Men of Mathematics: The Lives and Achievements of the Great Mathematicians from Zeno to Poincaré is a book on the history of mathematics published in 1937 by Scottish-born American mathematician and science fiction writer E. T. Bell (1883–1960). After a brief chapter on three ancient mathematicians, it covers the lives of about forty mathematicians who flourished in the seventeenth through nineteenth centuries. The book is illustrated by mathematical discussions, with emphasis on mainstream mathematics.

To keep the interest of readers, the book typically focuses on unusual or dramatic aspects of its subjects' lives. Men of Mathematics has inspired many young people, including John Forbes Nash Jr., Julia Robinson, and Freeman Dyson, to become mathematicians. It is not intended as a rigorous history, and includes many anecdotal accounts.

== Publication ==
In July 1935, Bell signed a contract with Simon and Schuster, for a book to be titled The Lives of Mathematicians. He delivered the manuscript at the beginning of November 1935 as promised, but was unhappy when the publishers made him cut about a third of it (125,000 words), and, in order to tie in with their book Men of Art (by Thomas Craven), gave it the title Men of Mathematics which he did not like. He was also unhappy with how long they took to print it: even before he had received his first printed copy in March 1937, he had written and got into print another book, The Handmaiden of the Sciences.

==Contents==

- Eudoxus (408–355 BC)
- Archimedes (287?–212 BC)
- Descartes (1596–1650)
- Fermat (1601–1665)
- Pascal (1623–1662)
- Newton (1642–1727)
- Leibniz (1646–1716)
- The Bernoullis (17th and 18th century)
- Euler (1707–1783)
- Lagrange (1736–1813)
- Laplace (1749–1827)
- Monge (1746–1818)
- Fourier (1768–1830)
- Poncelet (1788–1867)
- Gauss (1777–1855)
- Cauchy (1789–1857)
- Lobachevsky (1793–1856)
- Abel (1802–1829)
- Hamilton (1805–1865)
- Galois (1811–1832)
- Sylvester (1814–1897)
- Cayley (1821–1895)
- Weierstrass (1815–1897)
- Sonja Kowalewski [sic] (1850–1891)
- Boole (1815–1864)
- Hermite (1822–1901)
- Kronecker (1823–1891)
- Riemann (1826–1866)
- Kummer (1810–1893)
- Dedekind (1831–1916)
- Poincaré (1854–1912)
- Cantor (1845–1918)

==Reception==
Men of Mathematics remains widely read.
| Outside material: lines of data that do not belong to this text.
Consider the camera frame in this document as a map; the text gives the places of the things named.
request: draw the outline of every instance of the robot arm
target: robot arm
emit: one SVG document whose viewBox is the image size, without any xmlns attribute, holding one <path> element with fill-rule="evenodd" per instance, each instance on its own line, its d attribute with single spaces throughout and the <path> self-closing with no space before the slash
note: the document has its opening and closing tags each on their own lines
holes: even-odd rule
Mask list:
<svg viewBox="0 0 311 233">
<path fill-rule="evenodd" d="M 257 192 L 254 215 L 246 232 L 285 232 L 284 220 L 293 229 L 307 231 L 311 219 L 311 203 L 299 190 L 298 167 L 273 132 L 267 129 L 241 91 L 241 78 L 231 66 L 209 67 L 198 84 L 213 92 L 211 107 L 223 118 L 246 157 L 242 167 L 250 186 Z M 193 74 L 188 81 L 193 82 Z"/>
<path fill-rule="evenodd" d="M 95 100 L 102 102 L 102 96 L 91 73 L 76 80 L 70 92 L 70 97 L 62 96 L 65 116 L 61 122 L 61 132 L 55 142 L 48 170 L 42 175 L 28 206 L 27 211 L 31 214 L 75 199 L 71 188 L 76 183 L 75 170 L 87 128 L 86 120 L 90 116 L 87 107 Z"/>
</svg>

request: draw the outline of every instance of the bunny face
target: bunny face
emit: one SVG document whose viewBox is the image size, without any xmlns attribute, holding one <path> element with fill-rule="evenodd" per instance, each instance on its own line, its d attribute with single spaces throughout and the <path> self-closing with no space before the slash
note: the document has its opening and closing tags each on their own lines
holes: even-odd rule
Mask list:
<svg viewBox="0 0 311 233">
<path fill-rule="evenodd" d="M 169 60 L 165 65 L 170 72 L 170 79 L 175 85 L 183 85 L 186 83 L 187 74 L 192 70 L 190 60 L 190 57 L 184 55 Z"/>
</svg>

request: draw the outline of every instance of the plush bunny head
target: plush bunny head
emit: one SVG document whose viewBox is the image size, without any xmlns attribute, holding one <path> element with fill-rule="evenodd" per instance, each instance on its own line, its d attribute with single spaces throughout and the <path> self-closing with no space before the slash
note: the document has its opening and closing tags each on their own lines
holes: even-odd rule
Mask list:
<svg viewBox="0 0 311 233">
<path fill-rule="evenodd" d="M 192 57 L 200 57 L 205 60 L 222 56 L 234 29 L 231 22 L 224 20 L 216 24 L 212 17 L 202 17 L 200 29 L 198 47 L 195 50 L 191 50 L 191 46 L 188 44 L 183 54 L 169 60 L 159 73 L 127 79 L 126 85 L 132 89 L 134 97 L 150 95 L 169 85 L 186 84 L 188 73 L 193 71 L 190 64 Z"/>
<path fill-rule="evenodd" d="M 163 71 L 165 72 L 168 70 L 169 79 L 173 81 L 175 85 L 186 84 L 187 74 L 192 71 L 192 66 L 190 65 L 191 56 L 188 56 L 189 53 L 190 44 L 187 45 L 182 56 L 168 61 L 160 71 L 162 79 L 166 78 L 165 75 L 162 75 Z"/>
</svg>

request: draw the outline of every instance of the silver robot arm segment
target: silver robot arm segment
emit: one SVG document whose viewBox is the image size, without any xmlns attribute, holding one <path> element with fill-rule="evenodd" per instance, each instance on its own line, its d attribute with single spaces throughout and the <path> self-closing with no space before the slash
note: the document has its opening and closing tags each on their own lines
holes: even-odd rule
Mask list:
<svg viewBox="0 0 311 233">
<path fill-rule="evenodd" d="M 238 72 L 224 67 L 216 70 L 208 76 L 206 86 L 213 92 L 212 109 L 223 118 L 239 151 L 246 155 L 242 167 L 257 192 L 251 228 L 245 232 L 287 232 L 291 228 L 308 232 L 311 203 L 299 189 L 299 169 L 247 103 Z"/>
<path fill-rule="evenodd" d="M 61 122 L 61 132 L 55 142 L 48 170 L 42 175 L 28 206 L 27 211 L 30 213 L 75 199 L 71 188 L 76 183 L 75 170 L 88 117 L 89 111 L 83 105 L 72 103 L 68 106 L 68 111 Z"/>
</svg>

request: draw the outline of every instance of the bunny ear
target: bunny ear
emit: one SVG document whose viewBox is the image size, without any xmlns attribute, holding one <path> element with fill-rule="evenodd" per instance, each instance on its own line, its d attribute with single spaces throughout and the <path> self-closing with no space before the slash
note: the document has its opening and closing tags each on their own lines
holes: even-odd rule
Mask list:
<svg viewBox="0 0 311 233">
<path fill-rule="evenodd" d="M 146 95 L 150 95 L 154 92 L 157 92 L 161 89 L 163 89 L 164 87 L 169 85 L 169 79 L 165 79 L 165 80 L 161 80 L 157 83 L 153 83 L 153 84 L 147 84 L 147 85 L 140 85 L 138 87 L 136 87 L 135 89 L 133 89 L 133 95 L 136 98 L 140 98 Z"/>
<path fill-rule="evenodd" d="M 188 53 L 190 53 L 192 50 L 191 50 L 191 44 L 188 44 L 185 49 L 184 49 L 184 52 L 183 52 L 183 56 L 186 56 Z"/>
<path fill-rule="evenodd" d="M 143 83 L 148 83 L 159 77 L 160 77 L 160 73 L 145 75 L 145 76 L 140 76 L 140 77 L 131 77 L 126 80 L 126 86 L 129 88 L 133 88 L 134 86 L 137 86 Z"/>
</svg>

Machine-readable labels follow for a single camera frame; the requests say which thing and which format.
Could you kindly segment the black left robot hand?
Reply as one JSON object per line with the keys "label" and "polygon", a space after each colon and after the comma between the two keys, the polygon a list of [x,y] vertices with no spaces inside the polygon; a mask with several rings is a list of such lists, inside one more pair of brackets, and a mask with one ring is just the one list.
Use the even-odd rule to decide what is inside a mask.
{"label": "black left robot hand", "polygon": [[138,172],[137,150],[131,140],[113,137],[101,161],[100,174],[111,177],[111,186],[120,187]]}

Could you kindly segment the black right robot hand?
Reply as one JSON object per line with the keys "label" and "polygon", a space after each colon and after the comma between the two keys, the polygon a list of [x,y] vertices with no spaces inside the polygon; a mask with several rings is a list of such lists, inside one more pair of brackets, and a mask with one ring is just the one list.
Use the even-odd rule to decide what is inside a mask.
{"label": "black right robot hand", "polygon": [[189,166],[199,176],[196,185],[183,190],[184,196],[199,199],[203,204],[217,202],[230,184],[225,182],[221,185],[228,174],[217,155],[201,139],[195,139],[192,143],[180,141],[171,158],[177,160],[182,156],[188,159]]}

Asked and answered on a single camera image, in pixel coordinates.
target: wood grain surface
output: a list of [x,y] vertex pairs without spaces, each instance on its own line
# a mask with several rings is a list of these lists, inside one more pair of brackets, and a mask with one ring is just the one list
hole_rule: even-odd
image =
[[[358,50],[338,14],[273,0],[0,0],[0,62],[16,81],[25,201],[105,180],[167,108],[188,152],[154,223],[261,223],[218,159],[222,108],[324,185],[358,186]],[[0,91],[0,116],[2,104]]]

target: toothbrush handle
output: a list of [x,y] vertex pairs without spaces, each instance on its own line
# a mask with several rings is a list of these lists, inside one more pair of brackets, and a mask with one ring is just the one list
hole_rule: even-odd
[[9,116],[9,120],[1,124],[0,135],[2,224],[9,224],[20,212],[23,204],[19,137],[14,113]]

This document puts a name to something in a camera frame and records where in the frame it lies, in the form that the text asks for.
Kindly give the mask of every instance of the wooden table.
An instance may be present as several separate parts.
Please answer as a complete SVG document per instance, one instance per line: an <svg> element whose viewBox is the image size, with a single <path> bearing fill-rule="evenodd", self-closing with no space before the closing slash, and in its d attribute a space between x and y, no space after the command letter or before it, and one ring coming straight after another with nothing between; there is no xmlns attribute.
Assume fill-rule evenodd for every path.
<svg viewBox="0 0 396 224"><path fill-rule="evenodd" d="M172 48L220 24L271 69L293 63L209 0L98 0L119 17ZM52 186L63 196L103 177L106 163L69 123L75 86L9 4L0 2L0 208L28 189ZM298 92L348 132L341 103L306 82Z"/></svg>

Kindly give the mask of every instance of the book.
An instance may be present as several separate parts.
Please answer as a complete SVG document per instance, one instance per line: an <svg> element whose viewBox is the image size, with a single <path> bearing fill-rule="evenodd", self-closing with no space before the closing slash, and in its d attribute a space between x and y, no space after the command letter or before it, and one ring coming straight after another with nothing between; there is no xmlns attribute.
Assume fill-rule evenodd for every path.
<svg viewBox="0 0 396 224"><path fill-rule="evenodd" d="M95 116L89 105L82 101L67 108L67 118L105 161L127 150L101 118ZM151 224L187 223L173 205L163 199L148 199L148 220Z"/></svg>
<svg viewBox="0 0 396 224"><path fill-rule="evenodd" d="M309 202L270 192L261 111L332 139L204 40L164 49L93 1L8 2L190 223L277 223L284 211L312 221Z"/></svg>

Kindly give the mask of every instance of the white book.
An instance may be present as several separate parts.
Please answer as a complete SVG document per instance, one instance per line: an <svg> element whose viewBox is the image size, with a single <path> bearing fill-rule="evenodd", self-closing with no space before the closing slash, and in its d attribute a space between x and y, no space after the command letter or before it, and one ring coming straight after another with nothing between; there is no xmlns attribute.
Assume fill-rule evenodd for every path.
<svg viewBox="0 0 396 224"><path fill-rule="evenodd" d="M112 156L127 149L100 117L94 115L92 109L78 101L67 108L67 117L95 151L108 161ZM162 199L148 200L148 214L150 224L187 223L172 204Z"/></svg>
It has received general praise and some criticism.

In the opinion of Ivor Grattan-Guinness the mathematics profession was poorly served by Bell's book:
...perhaps the most widely read modern book on the history of mathematics. As it is also one of the worst, it can be said to have done a considerable disservice to the profession.

Eric Bell was criticized in 1983 for incorrectly ascribing the origin of spacetime to Joseph Lagrange:
There is a general impression based on the widely read book of E.T. Bell that Lagrange, in his Méchanique Analytique, was the first to have connected time to space as a fourth coordinate. ...However, Lagrange did not express these thoughts quite as precisely as Bell seems to imply....Thus, it is far from certain after consulting the original text whether or not Lagrange came close to formulating, even in his own mind, the concept credited to him by Bell.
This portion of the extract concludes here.